- Directed by: Sheron Dayoc
- Written by: Sheron Dayoc
- Produced by: Fernando Ortigas E. A. Rocha Sheron Dayoc Vincent Nebrida
- Starring: Laila Ulao; Sharifa Pearlsia Ali-Dans; Taha G. Daranda Tan; Miriam Zimadar-Raper;
- Cinematography: Rommel Sales
- Edited by: Carlo Francisco Manatad
- Music by: Kit Mendoza
- Production companies: Southern Lantern Studios TBA Productions
- Release date: October 15, 2016 (QCinema International Film Festival);
- Running time: 146 minutes
- Country: Philippines
- Language: Tausug

= Women of the Weeping River =

Women of the Weeping River is a 2016 drama film directed by Sheron Dayoc. It is set in Jolo, Sulu, with an ensemble cast of non-actors from the Western Mindanao region.

==Plot==
Two women in a remote Muslim community confront an escalating blood feud and reach deep into themselves in hopes to undo the feud stretching back generations.

==Production==
The film was shot over two weeks in July 2016, in Zamboanga City, and Jolo. The film was shot in 4K resolution with Sony A7S-II, and Panasonic Varicam LT cameras, with Leica Summicron-C lenses.

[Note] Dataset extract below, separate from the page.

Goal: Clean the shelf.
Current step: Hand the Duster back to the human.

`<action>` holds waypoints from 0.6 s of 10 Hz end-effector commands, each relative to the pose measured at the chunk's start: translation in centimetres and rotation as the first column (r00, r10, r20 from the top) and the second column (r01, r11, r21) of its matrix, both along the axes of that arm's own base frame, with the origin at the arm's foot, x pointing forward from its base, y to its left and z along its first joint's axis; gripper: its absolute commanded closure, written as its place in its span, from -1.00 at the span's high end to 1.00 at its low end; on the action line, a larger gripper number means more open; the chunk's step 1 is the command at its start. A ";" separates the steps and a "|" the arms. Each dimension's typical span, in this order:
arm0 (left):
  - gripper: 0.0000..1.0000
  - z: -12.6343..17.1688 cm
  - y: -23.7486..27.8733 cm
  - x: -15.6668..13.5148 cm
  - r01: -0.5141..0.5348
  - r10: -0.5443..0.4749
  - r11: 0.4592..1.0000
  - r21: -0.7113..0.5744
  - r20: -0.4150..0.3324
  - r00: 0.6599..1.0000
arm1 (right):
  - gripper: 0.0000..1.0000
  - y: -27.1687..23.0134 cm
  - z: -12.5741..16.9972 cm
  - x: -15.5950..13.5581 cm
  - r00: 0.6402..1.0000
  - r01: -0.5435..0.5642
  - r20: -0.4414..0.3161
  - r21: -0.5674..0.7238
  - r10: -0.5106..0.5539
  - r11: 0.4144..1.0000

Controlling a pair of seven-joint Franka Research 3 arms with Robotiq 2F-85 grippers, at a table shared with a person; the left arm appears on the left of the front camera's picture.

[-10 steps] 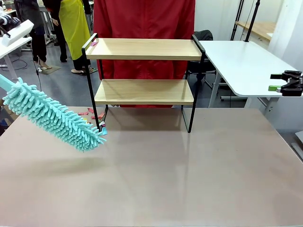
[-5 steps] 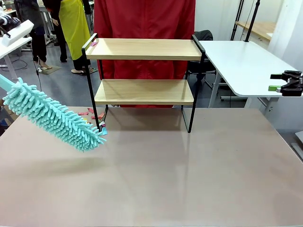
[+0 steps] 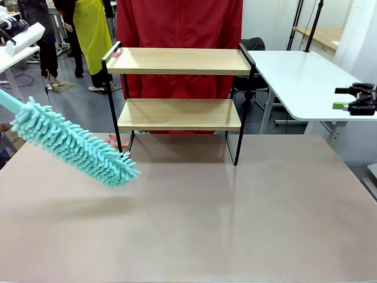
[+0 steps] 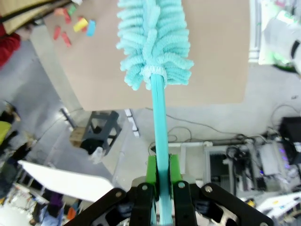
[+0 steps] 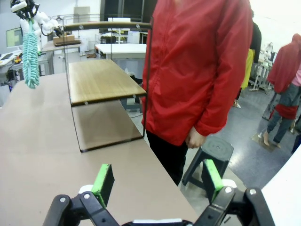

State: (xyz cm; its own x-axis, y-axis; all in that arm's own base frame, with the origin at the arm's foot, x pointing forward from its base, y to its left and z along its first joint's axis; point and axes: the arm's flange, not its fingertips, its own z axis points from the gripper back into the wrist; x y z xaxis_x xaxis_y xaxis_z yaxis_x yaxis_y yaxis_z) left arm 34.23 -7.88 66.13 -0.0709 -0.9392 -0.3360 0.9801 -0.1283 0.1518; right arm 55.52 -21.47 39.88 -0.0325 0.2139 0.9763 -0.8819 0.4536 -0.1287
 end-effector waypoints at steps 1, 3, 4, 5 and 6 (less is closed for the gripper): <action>-0.74 0.0 -0.3 -0.3 -0.004 0.007 0.992 -0.127 0.022 1.000 | 1.00 3.5 3.6 -1.3 0.999 -0.052 -0.015 -0.017 0.052 0.998; -0.74 -0.6 -0.8 -0.8 -0.014 0.020 0.970 -0.243 0.022 1.000 | 1.00 7.7 5.6 -2.3 0.986 -0.157 -0.049 -0.006 0.157 0.988; -0.74 -1.2 -0.9 -1.3 -0.010 0.017 0.951 -0.309 0.020 1.000 | 1.00 9.8 6.5 -3.3 0.970 -0.230 -0.076 0.010 0.230 0.973; -0.74 -2.2 -1.2 -1.9 -0.012 0.019 0.930 -0.368 0.016 1.000 | 1.00 11.2 7.5 -4.3 0.955 -0.278 -0.097 0.039 0.281 0.960; -0.74 -3.1 -1.1 -2.4 -0.013 0.022 0.900 -0.435 0.015 1.000 | 1.00 12.5 8.6 -5.1 0.941 -0.314 -0.111 0.057 0.318 0.948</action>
State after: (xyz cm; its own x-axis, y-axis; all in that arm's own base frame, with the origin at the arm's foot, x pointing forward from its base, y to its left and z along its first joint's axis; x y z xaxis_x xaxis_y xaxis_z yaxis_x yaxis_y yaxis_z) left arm 32.88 -9.37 64.48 -0.0554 -0.9983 0.0180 0.9813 -0.0511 0.1858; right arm 51.13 -8.73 47.24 -0.0255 0.1893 0.9816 -0.9830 0.1737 -0.0590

The production is one of the first films using the Varicam LT. It was later presented in cinemas at 2.35 aspect ratio.

==Awards and honors==
===QCinema International Film Festival 2016===
The film won:
- Best Picture
- Best Actress (Laila Ulao)
- Best Supporting Actor (Taha Daranda)

===40th Gawad Urian Awards===
It led with 12 nominations at the 40th Gawad Urian Awards, held at ABS-CBN Studio 10 on July 20, 2017. It won six awards including:

- Best Picture
- Best Director (Sheron Dayoc)
- Best Screenplay (Sheron Dayoc)
- Best Supporting Actress (Sharifa Pearlsia Ali-Dans)
- Best Cinematography (Rommel Sales)
- Best Editing (Carlo Francisco Manatad)

==Critical reception==
Critics have praised the film for its portrayal of conflicts in Mindanao.